## [THE TASK]
All lines in the data bearing the string "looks" should be identified and copied.

+===+

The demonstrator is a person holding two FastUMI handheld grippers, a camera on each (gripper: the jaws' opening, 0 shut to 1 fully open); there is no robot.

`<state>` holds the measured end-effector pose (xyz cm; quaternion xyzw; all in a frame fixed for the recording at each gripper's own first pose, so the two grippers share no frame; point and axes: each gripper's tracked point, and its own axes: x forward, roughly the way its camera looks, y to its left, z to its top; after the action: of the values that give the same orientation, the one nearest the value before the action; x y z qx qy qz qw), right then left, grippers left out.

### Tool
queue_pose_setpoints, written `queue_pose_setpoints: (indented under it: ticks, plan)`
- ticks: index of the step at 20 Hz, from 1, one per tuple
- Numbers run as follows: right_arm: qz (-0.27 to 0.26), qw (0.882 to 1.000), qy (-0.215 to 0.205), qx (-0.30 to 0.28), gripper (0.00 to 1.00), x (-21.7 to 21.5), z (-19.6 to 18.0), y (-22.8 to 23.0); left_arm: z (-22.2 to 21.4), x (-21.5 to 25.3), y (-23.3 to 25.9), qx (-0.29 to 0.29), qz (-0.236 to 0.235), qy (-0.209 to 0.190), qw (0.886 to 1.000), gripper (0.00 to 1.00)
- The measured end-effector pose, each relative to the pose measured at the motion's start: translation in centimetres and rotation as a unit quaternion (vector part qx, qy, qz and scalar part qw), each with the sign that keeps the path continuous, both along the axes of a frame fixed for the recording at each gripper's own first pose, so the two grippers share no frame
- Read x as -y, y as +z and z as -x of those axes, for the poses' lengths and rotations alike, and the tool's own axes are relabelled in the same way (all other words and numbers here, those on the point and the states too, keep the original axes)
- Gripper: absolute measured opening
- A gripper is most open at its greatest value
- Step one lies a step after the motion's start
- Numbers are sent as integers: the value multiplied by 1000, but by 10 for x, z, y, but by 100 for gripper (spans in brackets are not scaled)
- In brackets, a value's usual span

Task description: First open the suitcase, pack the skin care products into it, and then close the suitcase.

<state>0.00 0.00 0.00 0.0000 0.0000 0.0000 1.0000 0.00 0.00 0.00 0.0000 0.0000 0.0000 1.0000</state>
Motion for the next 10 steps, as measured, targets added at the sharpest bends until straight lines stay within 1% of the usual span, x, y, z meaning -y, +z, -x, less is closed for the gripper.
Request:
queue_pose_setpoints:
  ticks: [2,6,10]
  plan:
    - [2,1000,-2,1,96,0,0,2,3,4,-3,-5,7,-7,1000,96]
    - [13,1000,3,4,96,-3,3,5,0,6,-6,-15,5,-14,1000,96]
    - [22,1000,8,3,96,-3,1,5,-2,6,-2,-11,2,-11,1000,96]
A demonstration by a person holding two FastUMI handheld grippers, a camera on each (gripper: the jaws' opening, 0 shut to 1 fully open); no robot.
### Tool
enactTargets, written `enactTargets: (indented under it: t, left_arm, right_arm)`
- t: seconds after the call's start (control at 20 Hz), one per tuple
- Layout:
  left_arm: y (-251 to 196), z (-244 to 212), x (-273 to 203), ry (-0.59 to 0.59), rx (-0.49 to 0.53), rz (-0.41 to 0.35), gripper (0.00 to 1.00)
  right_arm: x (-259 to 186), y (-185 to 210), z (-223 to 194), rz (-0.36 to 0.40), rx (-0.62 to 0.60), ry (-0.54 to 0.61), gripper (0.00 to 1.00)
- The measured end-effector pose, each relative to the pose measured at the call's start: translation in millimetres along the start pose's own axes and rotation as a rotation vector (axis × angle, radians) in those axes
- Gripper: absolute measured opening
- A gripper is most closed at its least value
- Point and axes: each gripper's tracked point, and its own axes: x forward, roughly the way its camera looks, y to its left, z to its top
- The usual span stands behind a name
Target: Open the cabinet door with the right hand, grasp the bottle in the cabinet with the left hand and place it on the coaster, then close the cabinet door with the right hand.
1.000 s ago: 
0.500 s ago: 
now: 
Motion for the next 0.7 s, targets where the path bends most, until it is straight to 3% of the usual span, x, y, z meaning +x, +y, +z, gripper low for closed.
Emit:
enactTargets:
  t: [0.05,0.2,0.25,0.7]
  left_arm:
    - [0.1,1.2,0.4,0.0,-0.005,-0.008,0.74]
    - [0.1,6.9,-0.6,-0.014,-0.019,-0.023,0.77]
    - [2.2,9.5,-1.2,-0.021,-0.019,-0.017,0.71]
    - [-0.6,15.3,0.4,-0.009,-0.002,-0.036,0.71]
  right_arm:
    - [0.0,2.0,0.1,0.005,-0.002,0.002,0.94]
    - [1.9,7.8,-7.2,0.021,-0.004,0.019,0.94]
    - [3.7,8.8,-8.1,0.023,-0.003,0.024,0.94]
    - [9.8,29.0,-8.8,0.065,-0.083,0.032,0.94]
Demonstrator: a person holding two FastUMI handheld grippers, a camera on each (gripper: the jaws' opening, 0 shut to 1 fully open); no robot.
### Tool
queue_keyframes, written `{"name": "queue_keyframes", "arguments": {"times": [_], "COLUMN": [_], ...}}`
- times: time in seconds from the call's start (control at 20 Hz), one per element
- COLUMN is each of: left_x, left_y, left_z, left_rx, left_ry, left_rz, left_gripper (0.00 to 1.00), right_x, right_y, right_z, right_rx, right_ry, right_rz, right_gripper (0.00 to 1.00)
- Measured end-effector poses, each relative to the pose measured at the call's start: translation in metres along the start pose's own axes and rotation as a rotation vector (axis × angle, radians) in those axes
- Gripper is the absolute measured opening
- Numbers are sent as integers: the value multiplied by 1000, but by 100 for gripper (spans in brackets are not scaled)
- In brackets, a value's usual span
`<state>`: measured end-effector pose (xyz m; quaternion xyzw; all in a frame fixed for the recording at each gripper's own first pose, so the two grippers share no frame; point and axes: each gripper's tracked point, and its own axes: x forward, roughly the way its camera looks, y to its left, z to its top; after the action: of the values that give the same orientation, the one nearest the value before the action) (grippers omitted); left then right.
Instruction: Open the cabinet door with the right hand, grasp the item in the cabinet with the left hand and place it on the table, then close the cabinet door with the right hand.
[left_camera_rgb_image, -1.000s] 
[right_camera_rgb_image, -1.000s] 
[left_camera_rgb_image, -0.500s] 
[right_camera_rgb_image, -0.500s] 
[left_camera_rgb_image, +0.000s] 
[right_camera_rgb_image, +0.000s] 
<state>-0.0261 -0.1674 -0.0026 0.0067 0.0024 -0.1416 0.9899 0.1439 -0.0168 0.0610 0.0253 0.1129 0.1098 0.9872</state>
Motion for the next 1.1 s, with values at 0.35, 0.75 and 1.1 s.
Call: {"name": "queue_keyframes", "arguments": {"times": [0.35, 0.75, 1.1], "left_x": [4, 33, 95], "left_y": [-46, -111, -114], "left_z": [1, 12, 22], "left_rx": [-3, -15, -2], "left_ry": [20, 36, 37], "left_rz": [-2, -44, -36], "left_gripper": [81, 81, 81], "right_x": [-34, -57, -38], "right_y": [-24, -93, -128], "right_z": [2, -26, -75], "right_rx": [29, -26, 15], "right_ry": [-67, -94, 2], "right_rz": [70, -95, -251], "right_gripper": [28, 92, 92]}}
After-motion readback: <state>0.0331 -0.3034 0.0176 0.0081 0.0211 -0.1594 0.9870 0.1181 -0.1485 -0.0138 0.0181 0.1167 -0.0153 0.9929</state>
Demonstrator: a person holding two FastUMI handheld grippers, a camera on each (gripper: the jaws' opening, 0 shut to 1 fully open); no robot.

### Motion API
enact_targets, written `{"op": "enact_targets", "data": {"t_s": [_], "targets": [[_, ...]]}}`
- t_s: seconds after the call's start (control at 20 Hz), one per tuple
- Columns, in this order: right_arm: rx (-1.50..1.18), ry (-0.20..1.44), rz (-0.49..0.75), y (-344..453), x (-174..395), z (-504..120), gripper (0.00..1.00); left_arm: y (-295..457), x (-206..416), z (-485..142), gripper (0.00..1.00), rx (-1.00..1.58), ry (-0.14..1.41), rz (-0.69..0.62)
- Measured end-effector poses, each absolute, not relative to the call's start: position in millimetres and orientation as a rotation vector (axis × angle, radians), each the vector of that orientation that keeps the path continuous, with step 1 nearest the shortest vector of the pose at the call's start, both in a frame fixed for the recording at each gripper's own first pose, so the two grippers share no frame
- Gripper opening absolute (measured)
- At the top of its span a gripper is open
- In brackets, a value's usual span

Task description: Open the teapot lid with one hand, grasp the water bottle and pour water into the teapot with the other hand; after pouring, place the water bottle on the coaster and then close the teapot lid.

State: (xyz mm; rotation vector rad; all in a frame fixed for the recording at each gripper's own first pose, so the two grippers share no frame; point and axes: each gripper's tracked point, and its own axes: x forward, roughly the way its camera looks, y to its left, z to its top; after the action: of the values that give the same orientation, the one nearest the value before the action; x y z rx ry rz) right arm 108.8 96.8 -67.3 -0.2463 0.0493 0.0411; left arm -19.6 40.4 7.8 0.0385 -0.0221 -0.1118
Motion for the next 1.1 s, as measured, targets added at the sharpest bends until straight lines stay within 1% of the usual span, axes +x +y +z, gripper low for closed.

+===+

## [ANSWER FOR THE TASK]
`<state>` holds the measured end-effector pose (xyz cm; quaternion xyzw; all in a frame fixed for the recording at each gripper's own first pose, so the two grippers share no frame; point and axes: each gripper's tracked point, and its own axes: x forward, roughly the way its camera looks, y to its left, z to its top; after the action: of the values that give the same orientation, the one nearest the value before the action; x y z qx qy qz qw), right then left, grippers left out.
- Point and axes: each gripper's tracked point, and its own axes: x forward, roughly the way its camera looks, y to its left, z to its top
`<state>`: measured end-effector pose (xyz m; quaternion xyzw; all in a frame fixed for the recording at each gripper's own first pose, so the two grippers share no frame; point and axes: each gripper's tracked point, and its own axes: x forward, roughly the way its camera looks, y to its left, z to its top; after the action: of the values that give the same orientation, the one nearest the value before the action) (grippers omitted); left then right.
State: (xyz mm; rotation vector rad; all in a frame fixed for the recording at each gripper's own first pose, so the two grippers share no frame; point and axes: each gripper's tracked point, and its own axes: x forward, roughly the way its camera looks, y to its left, z to its top; after the action: of the values that give the same orientation, the one nearest the value before the action; x y z rx ry rz) right arm 108.8 96.8 -67.3 -0.2463 0.0493 0.0411; left arm -19.6 40.4 7.8 0.0385 -0.0221 -0.1118

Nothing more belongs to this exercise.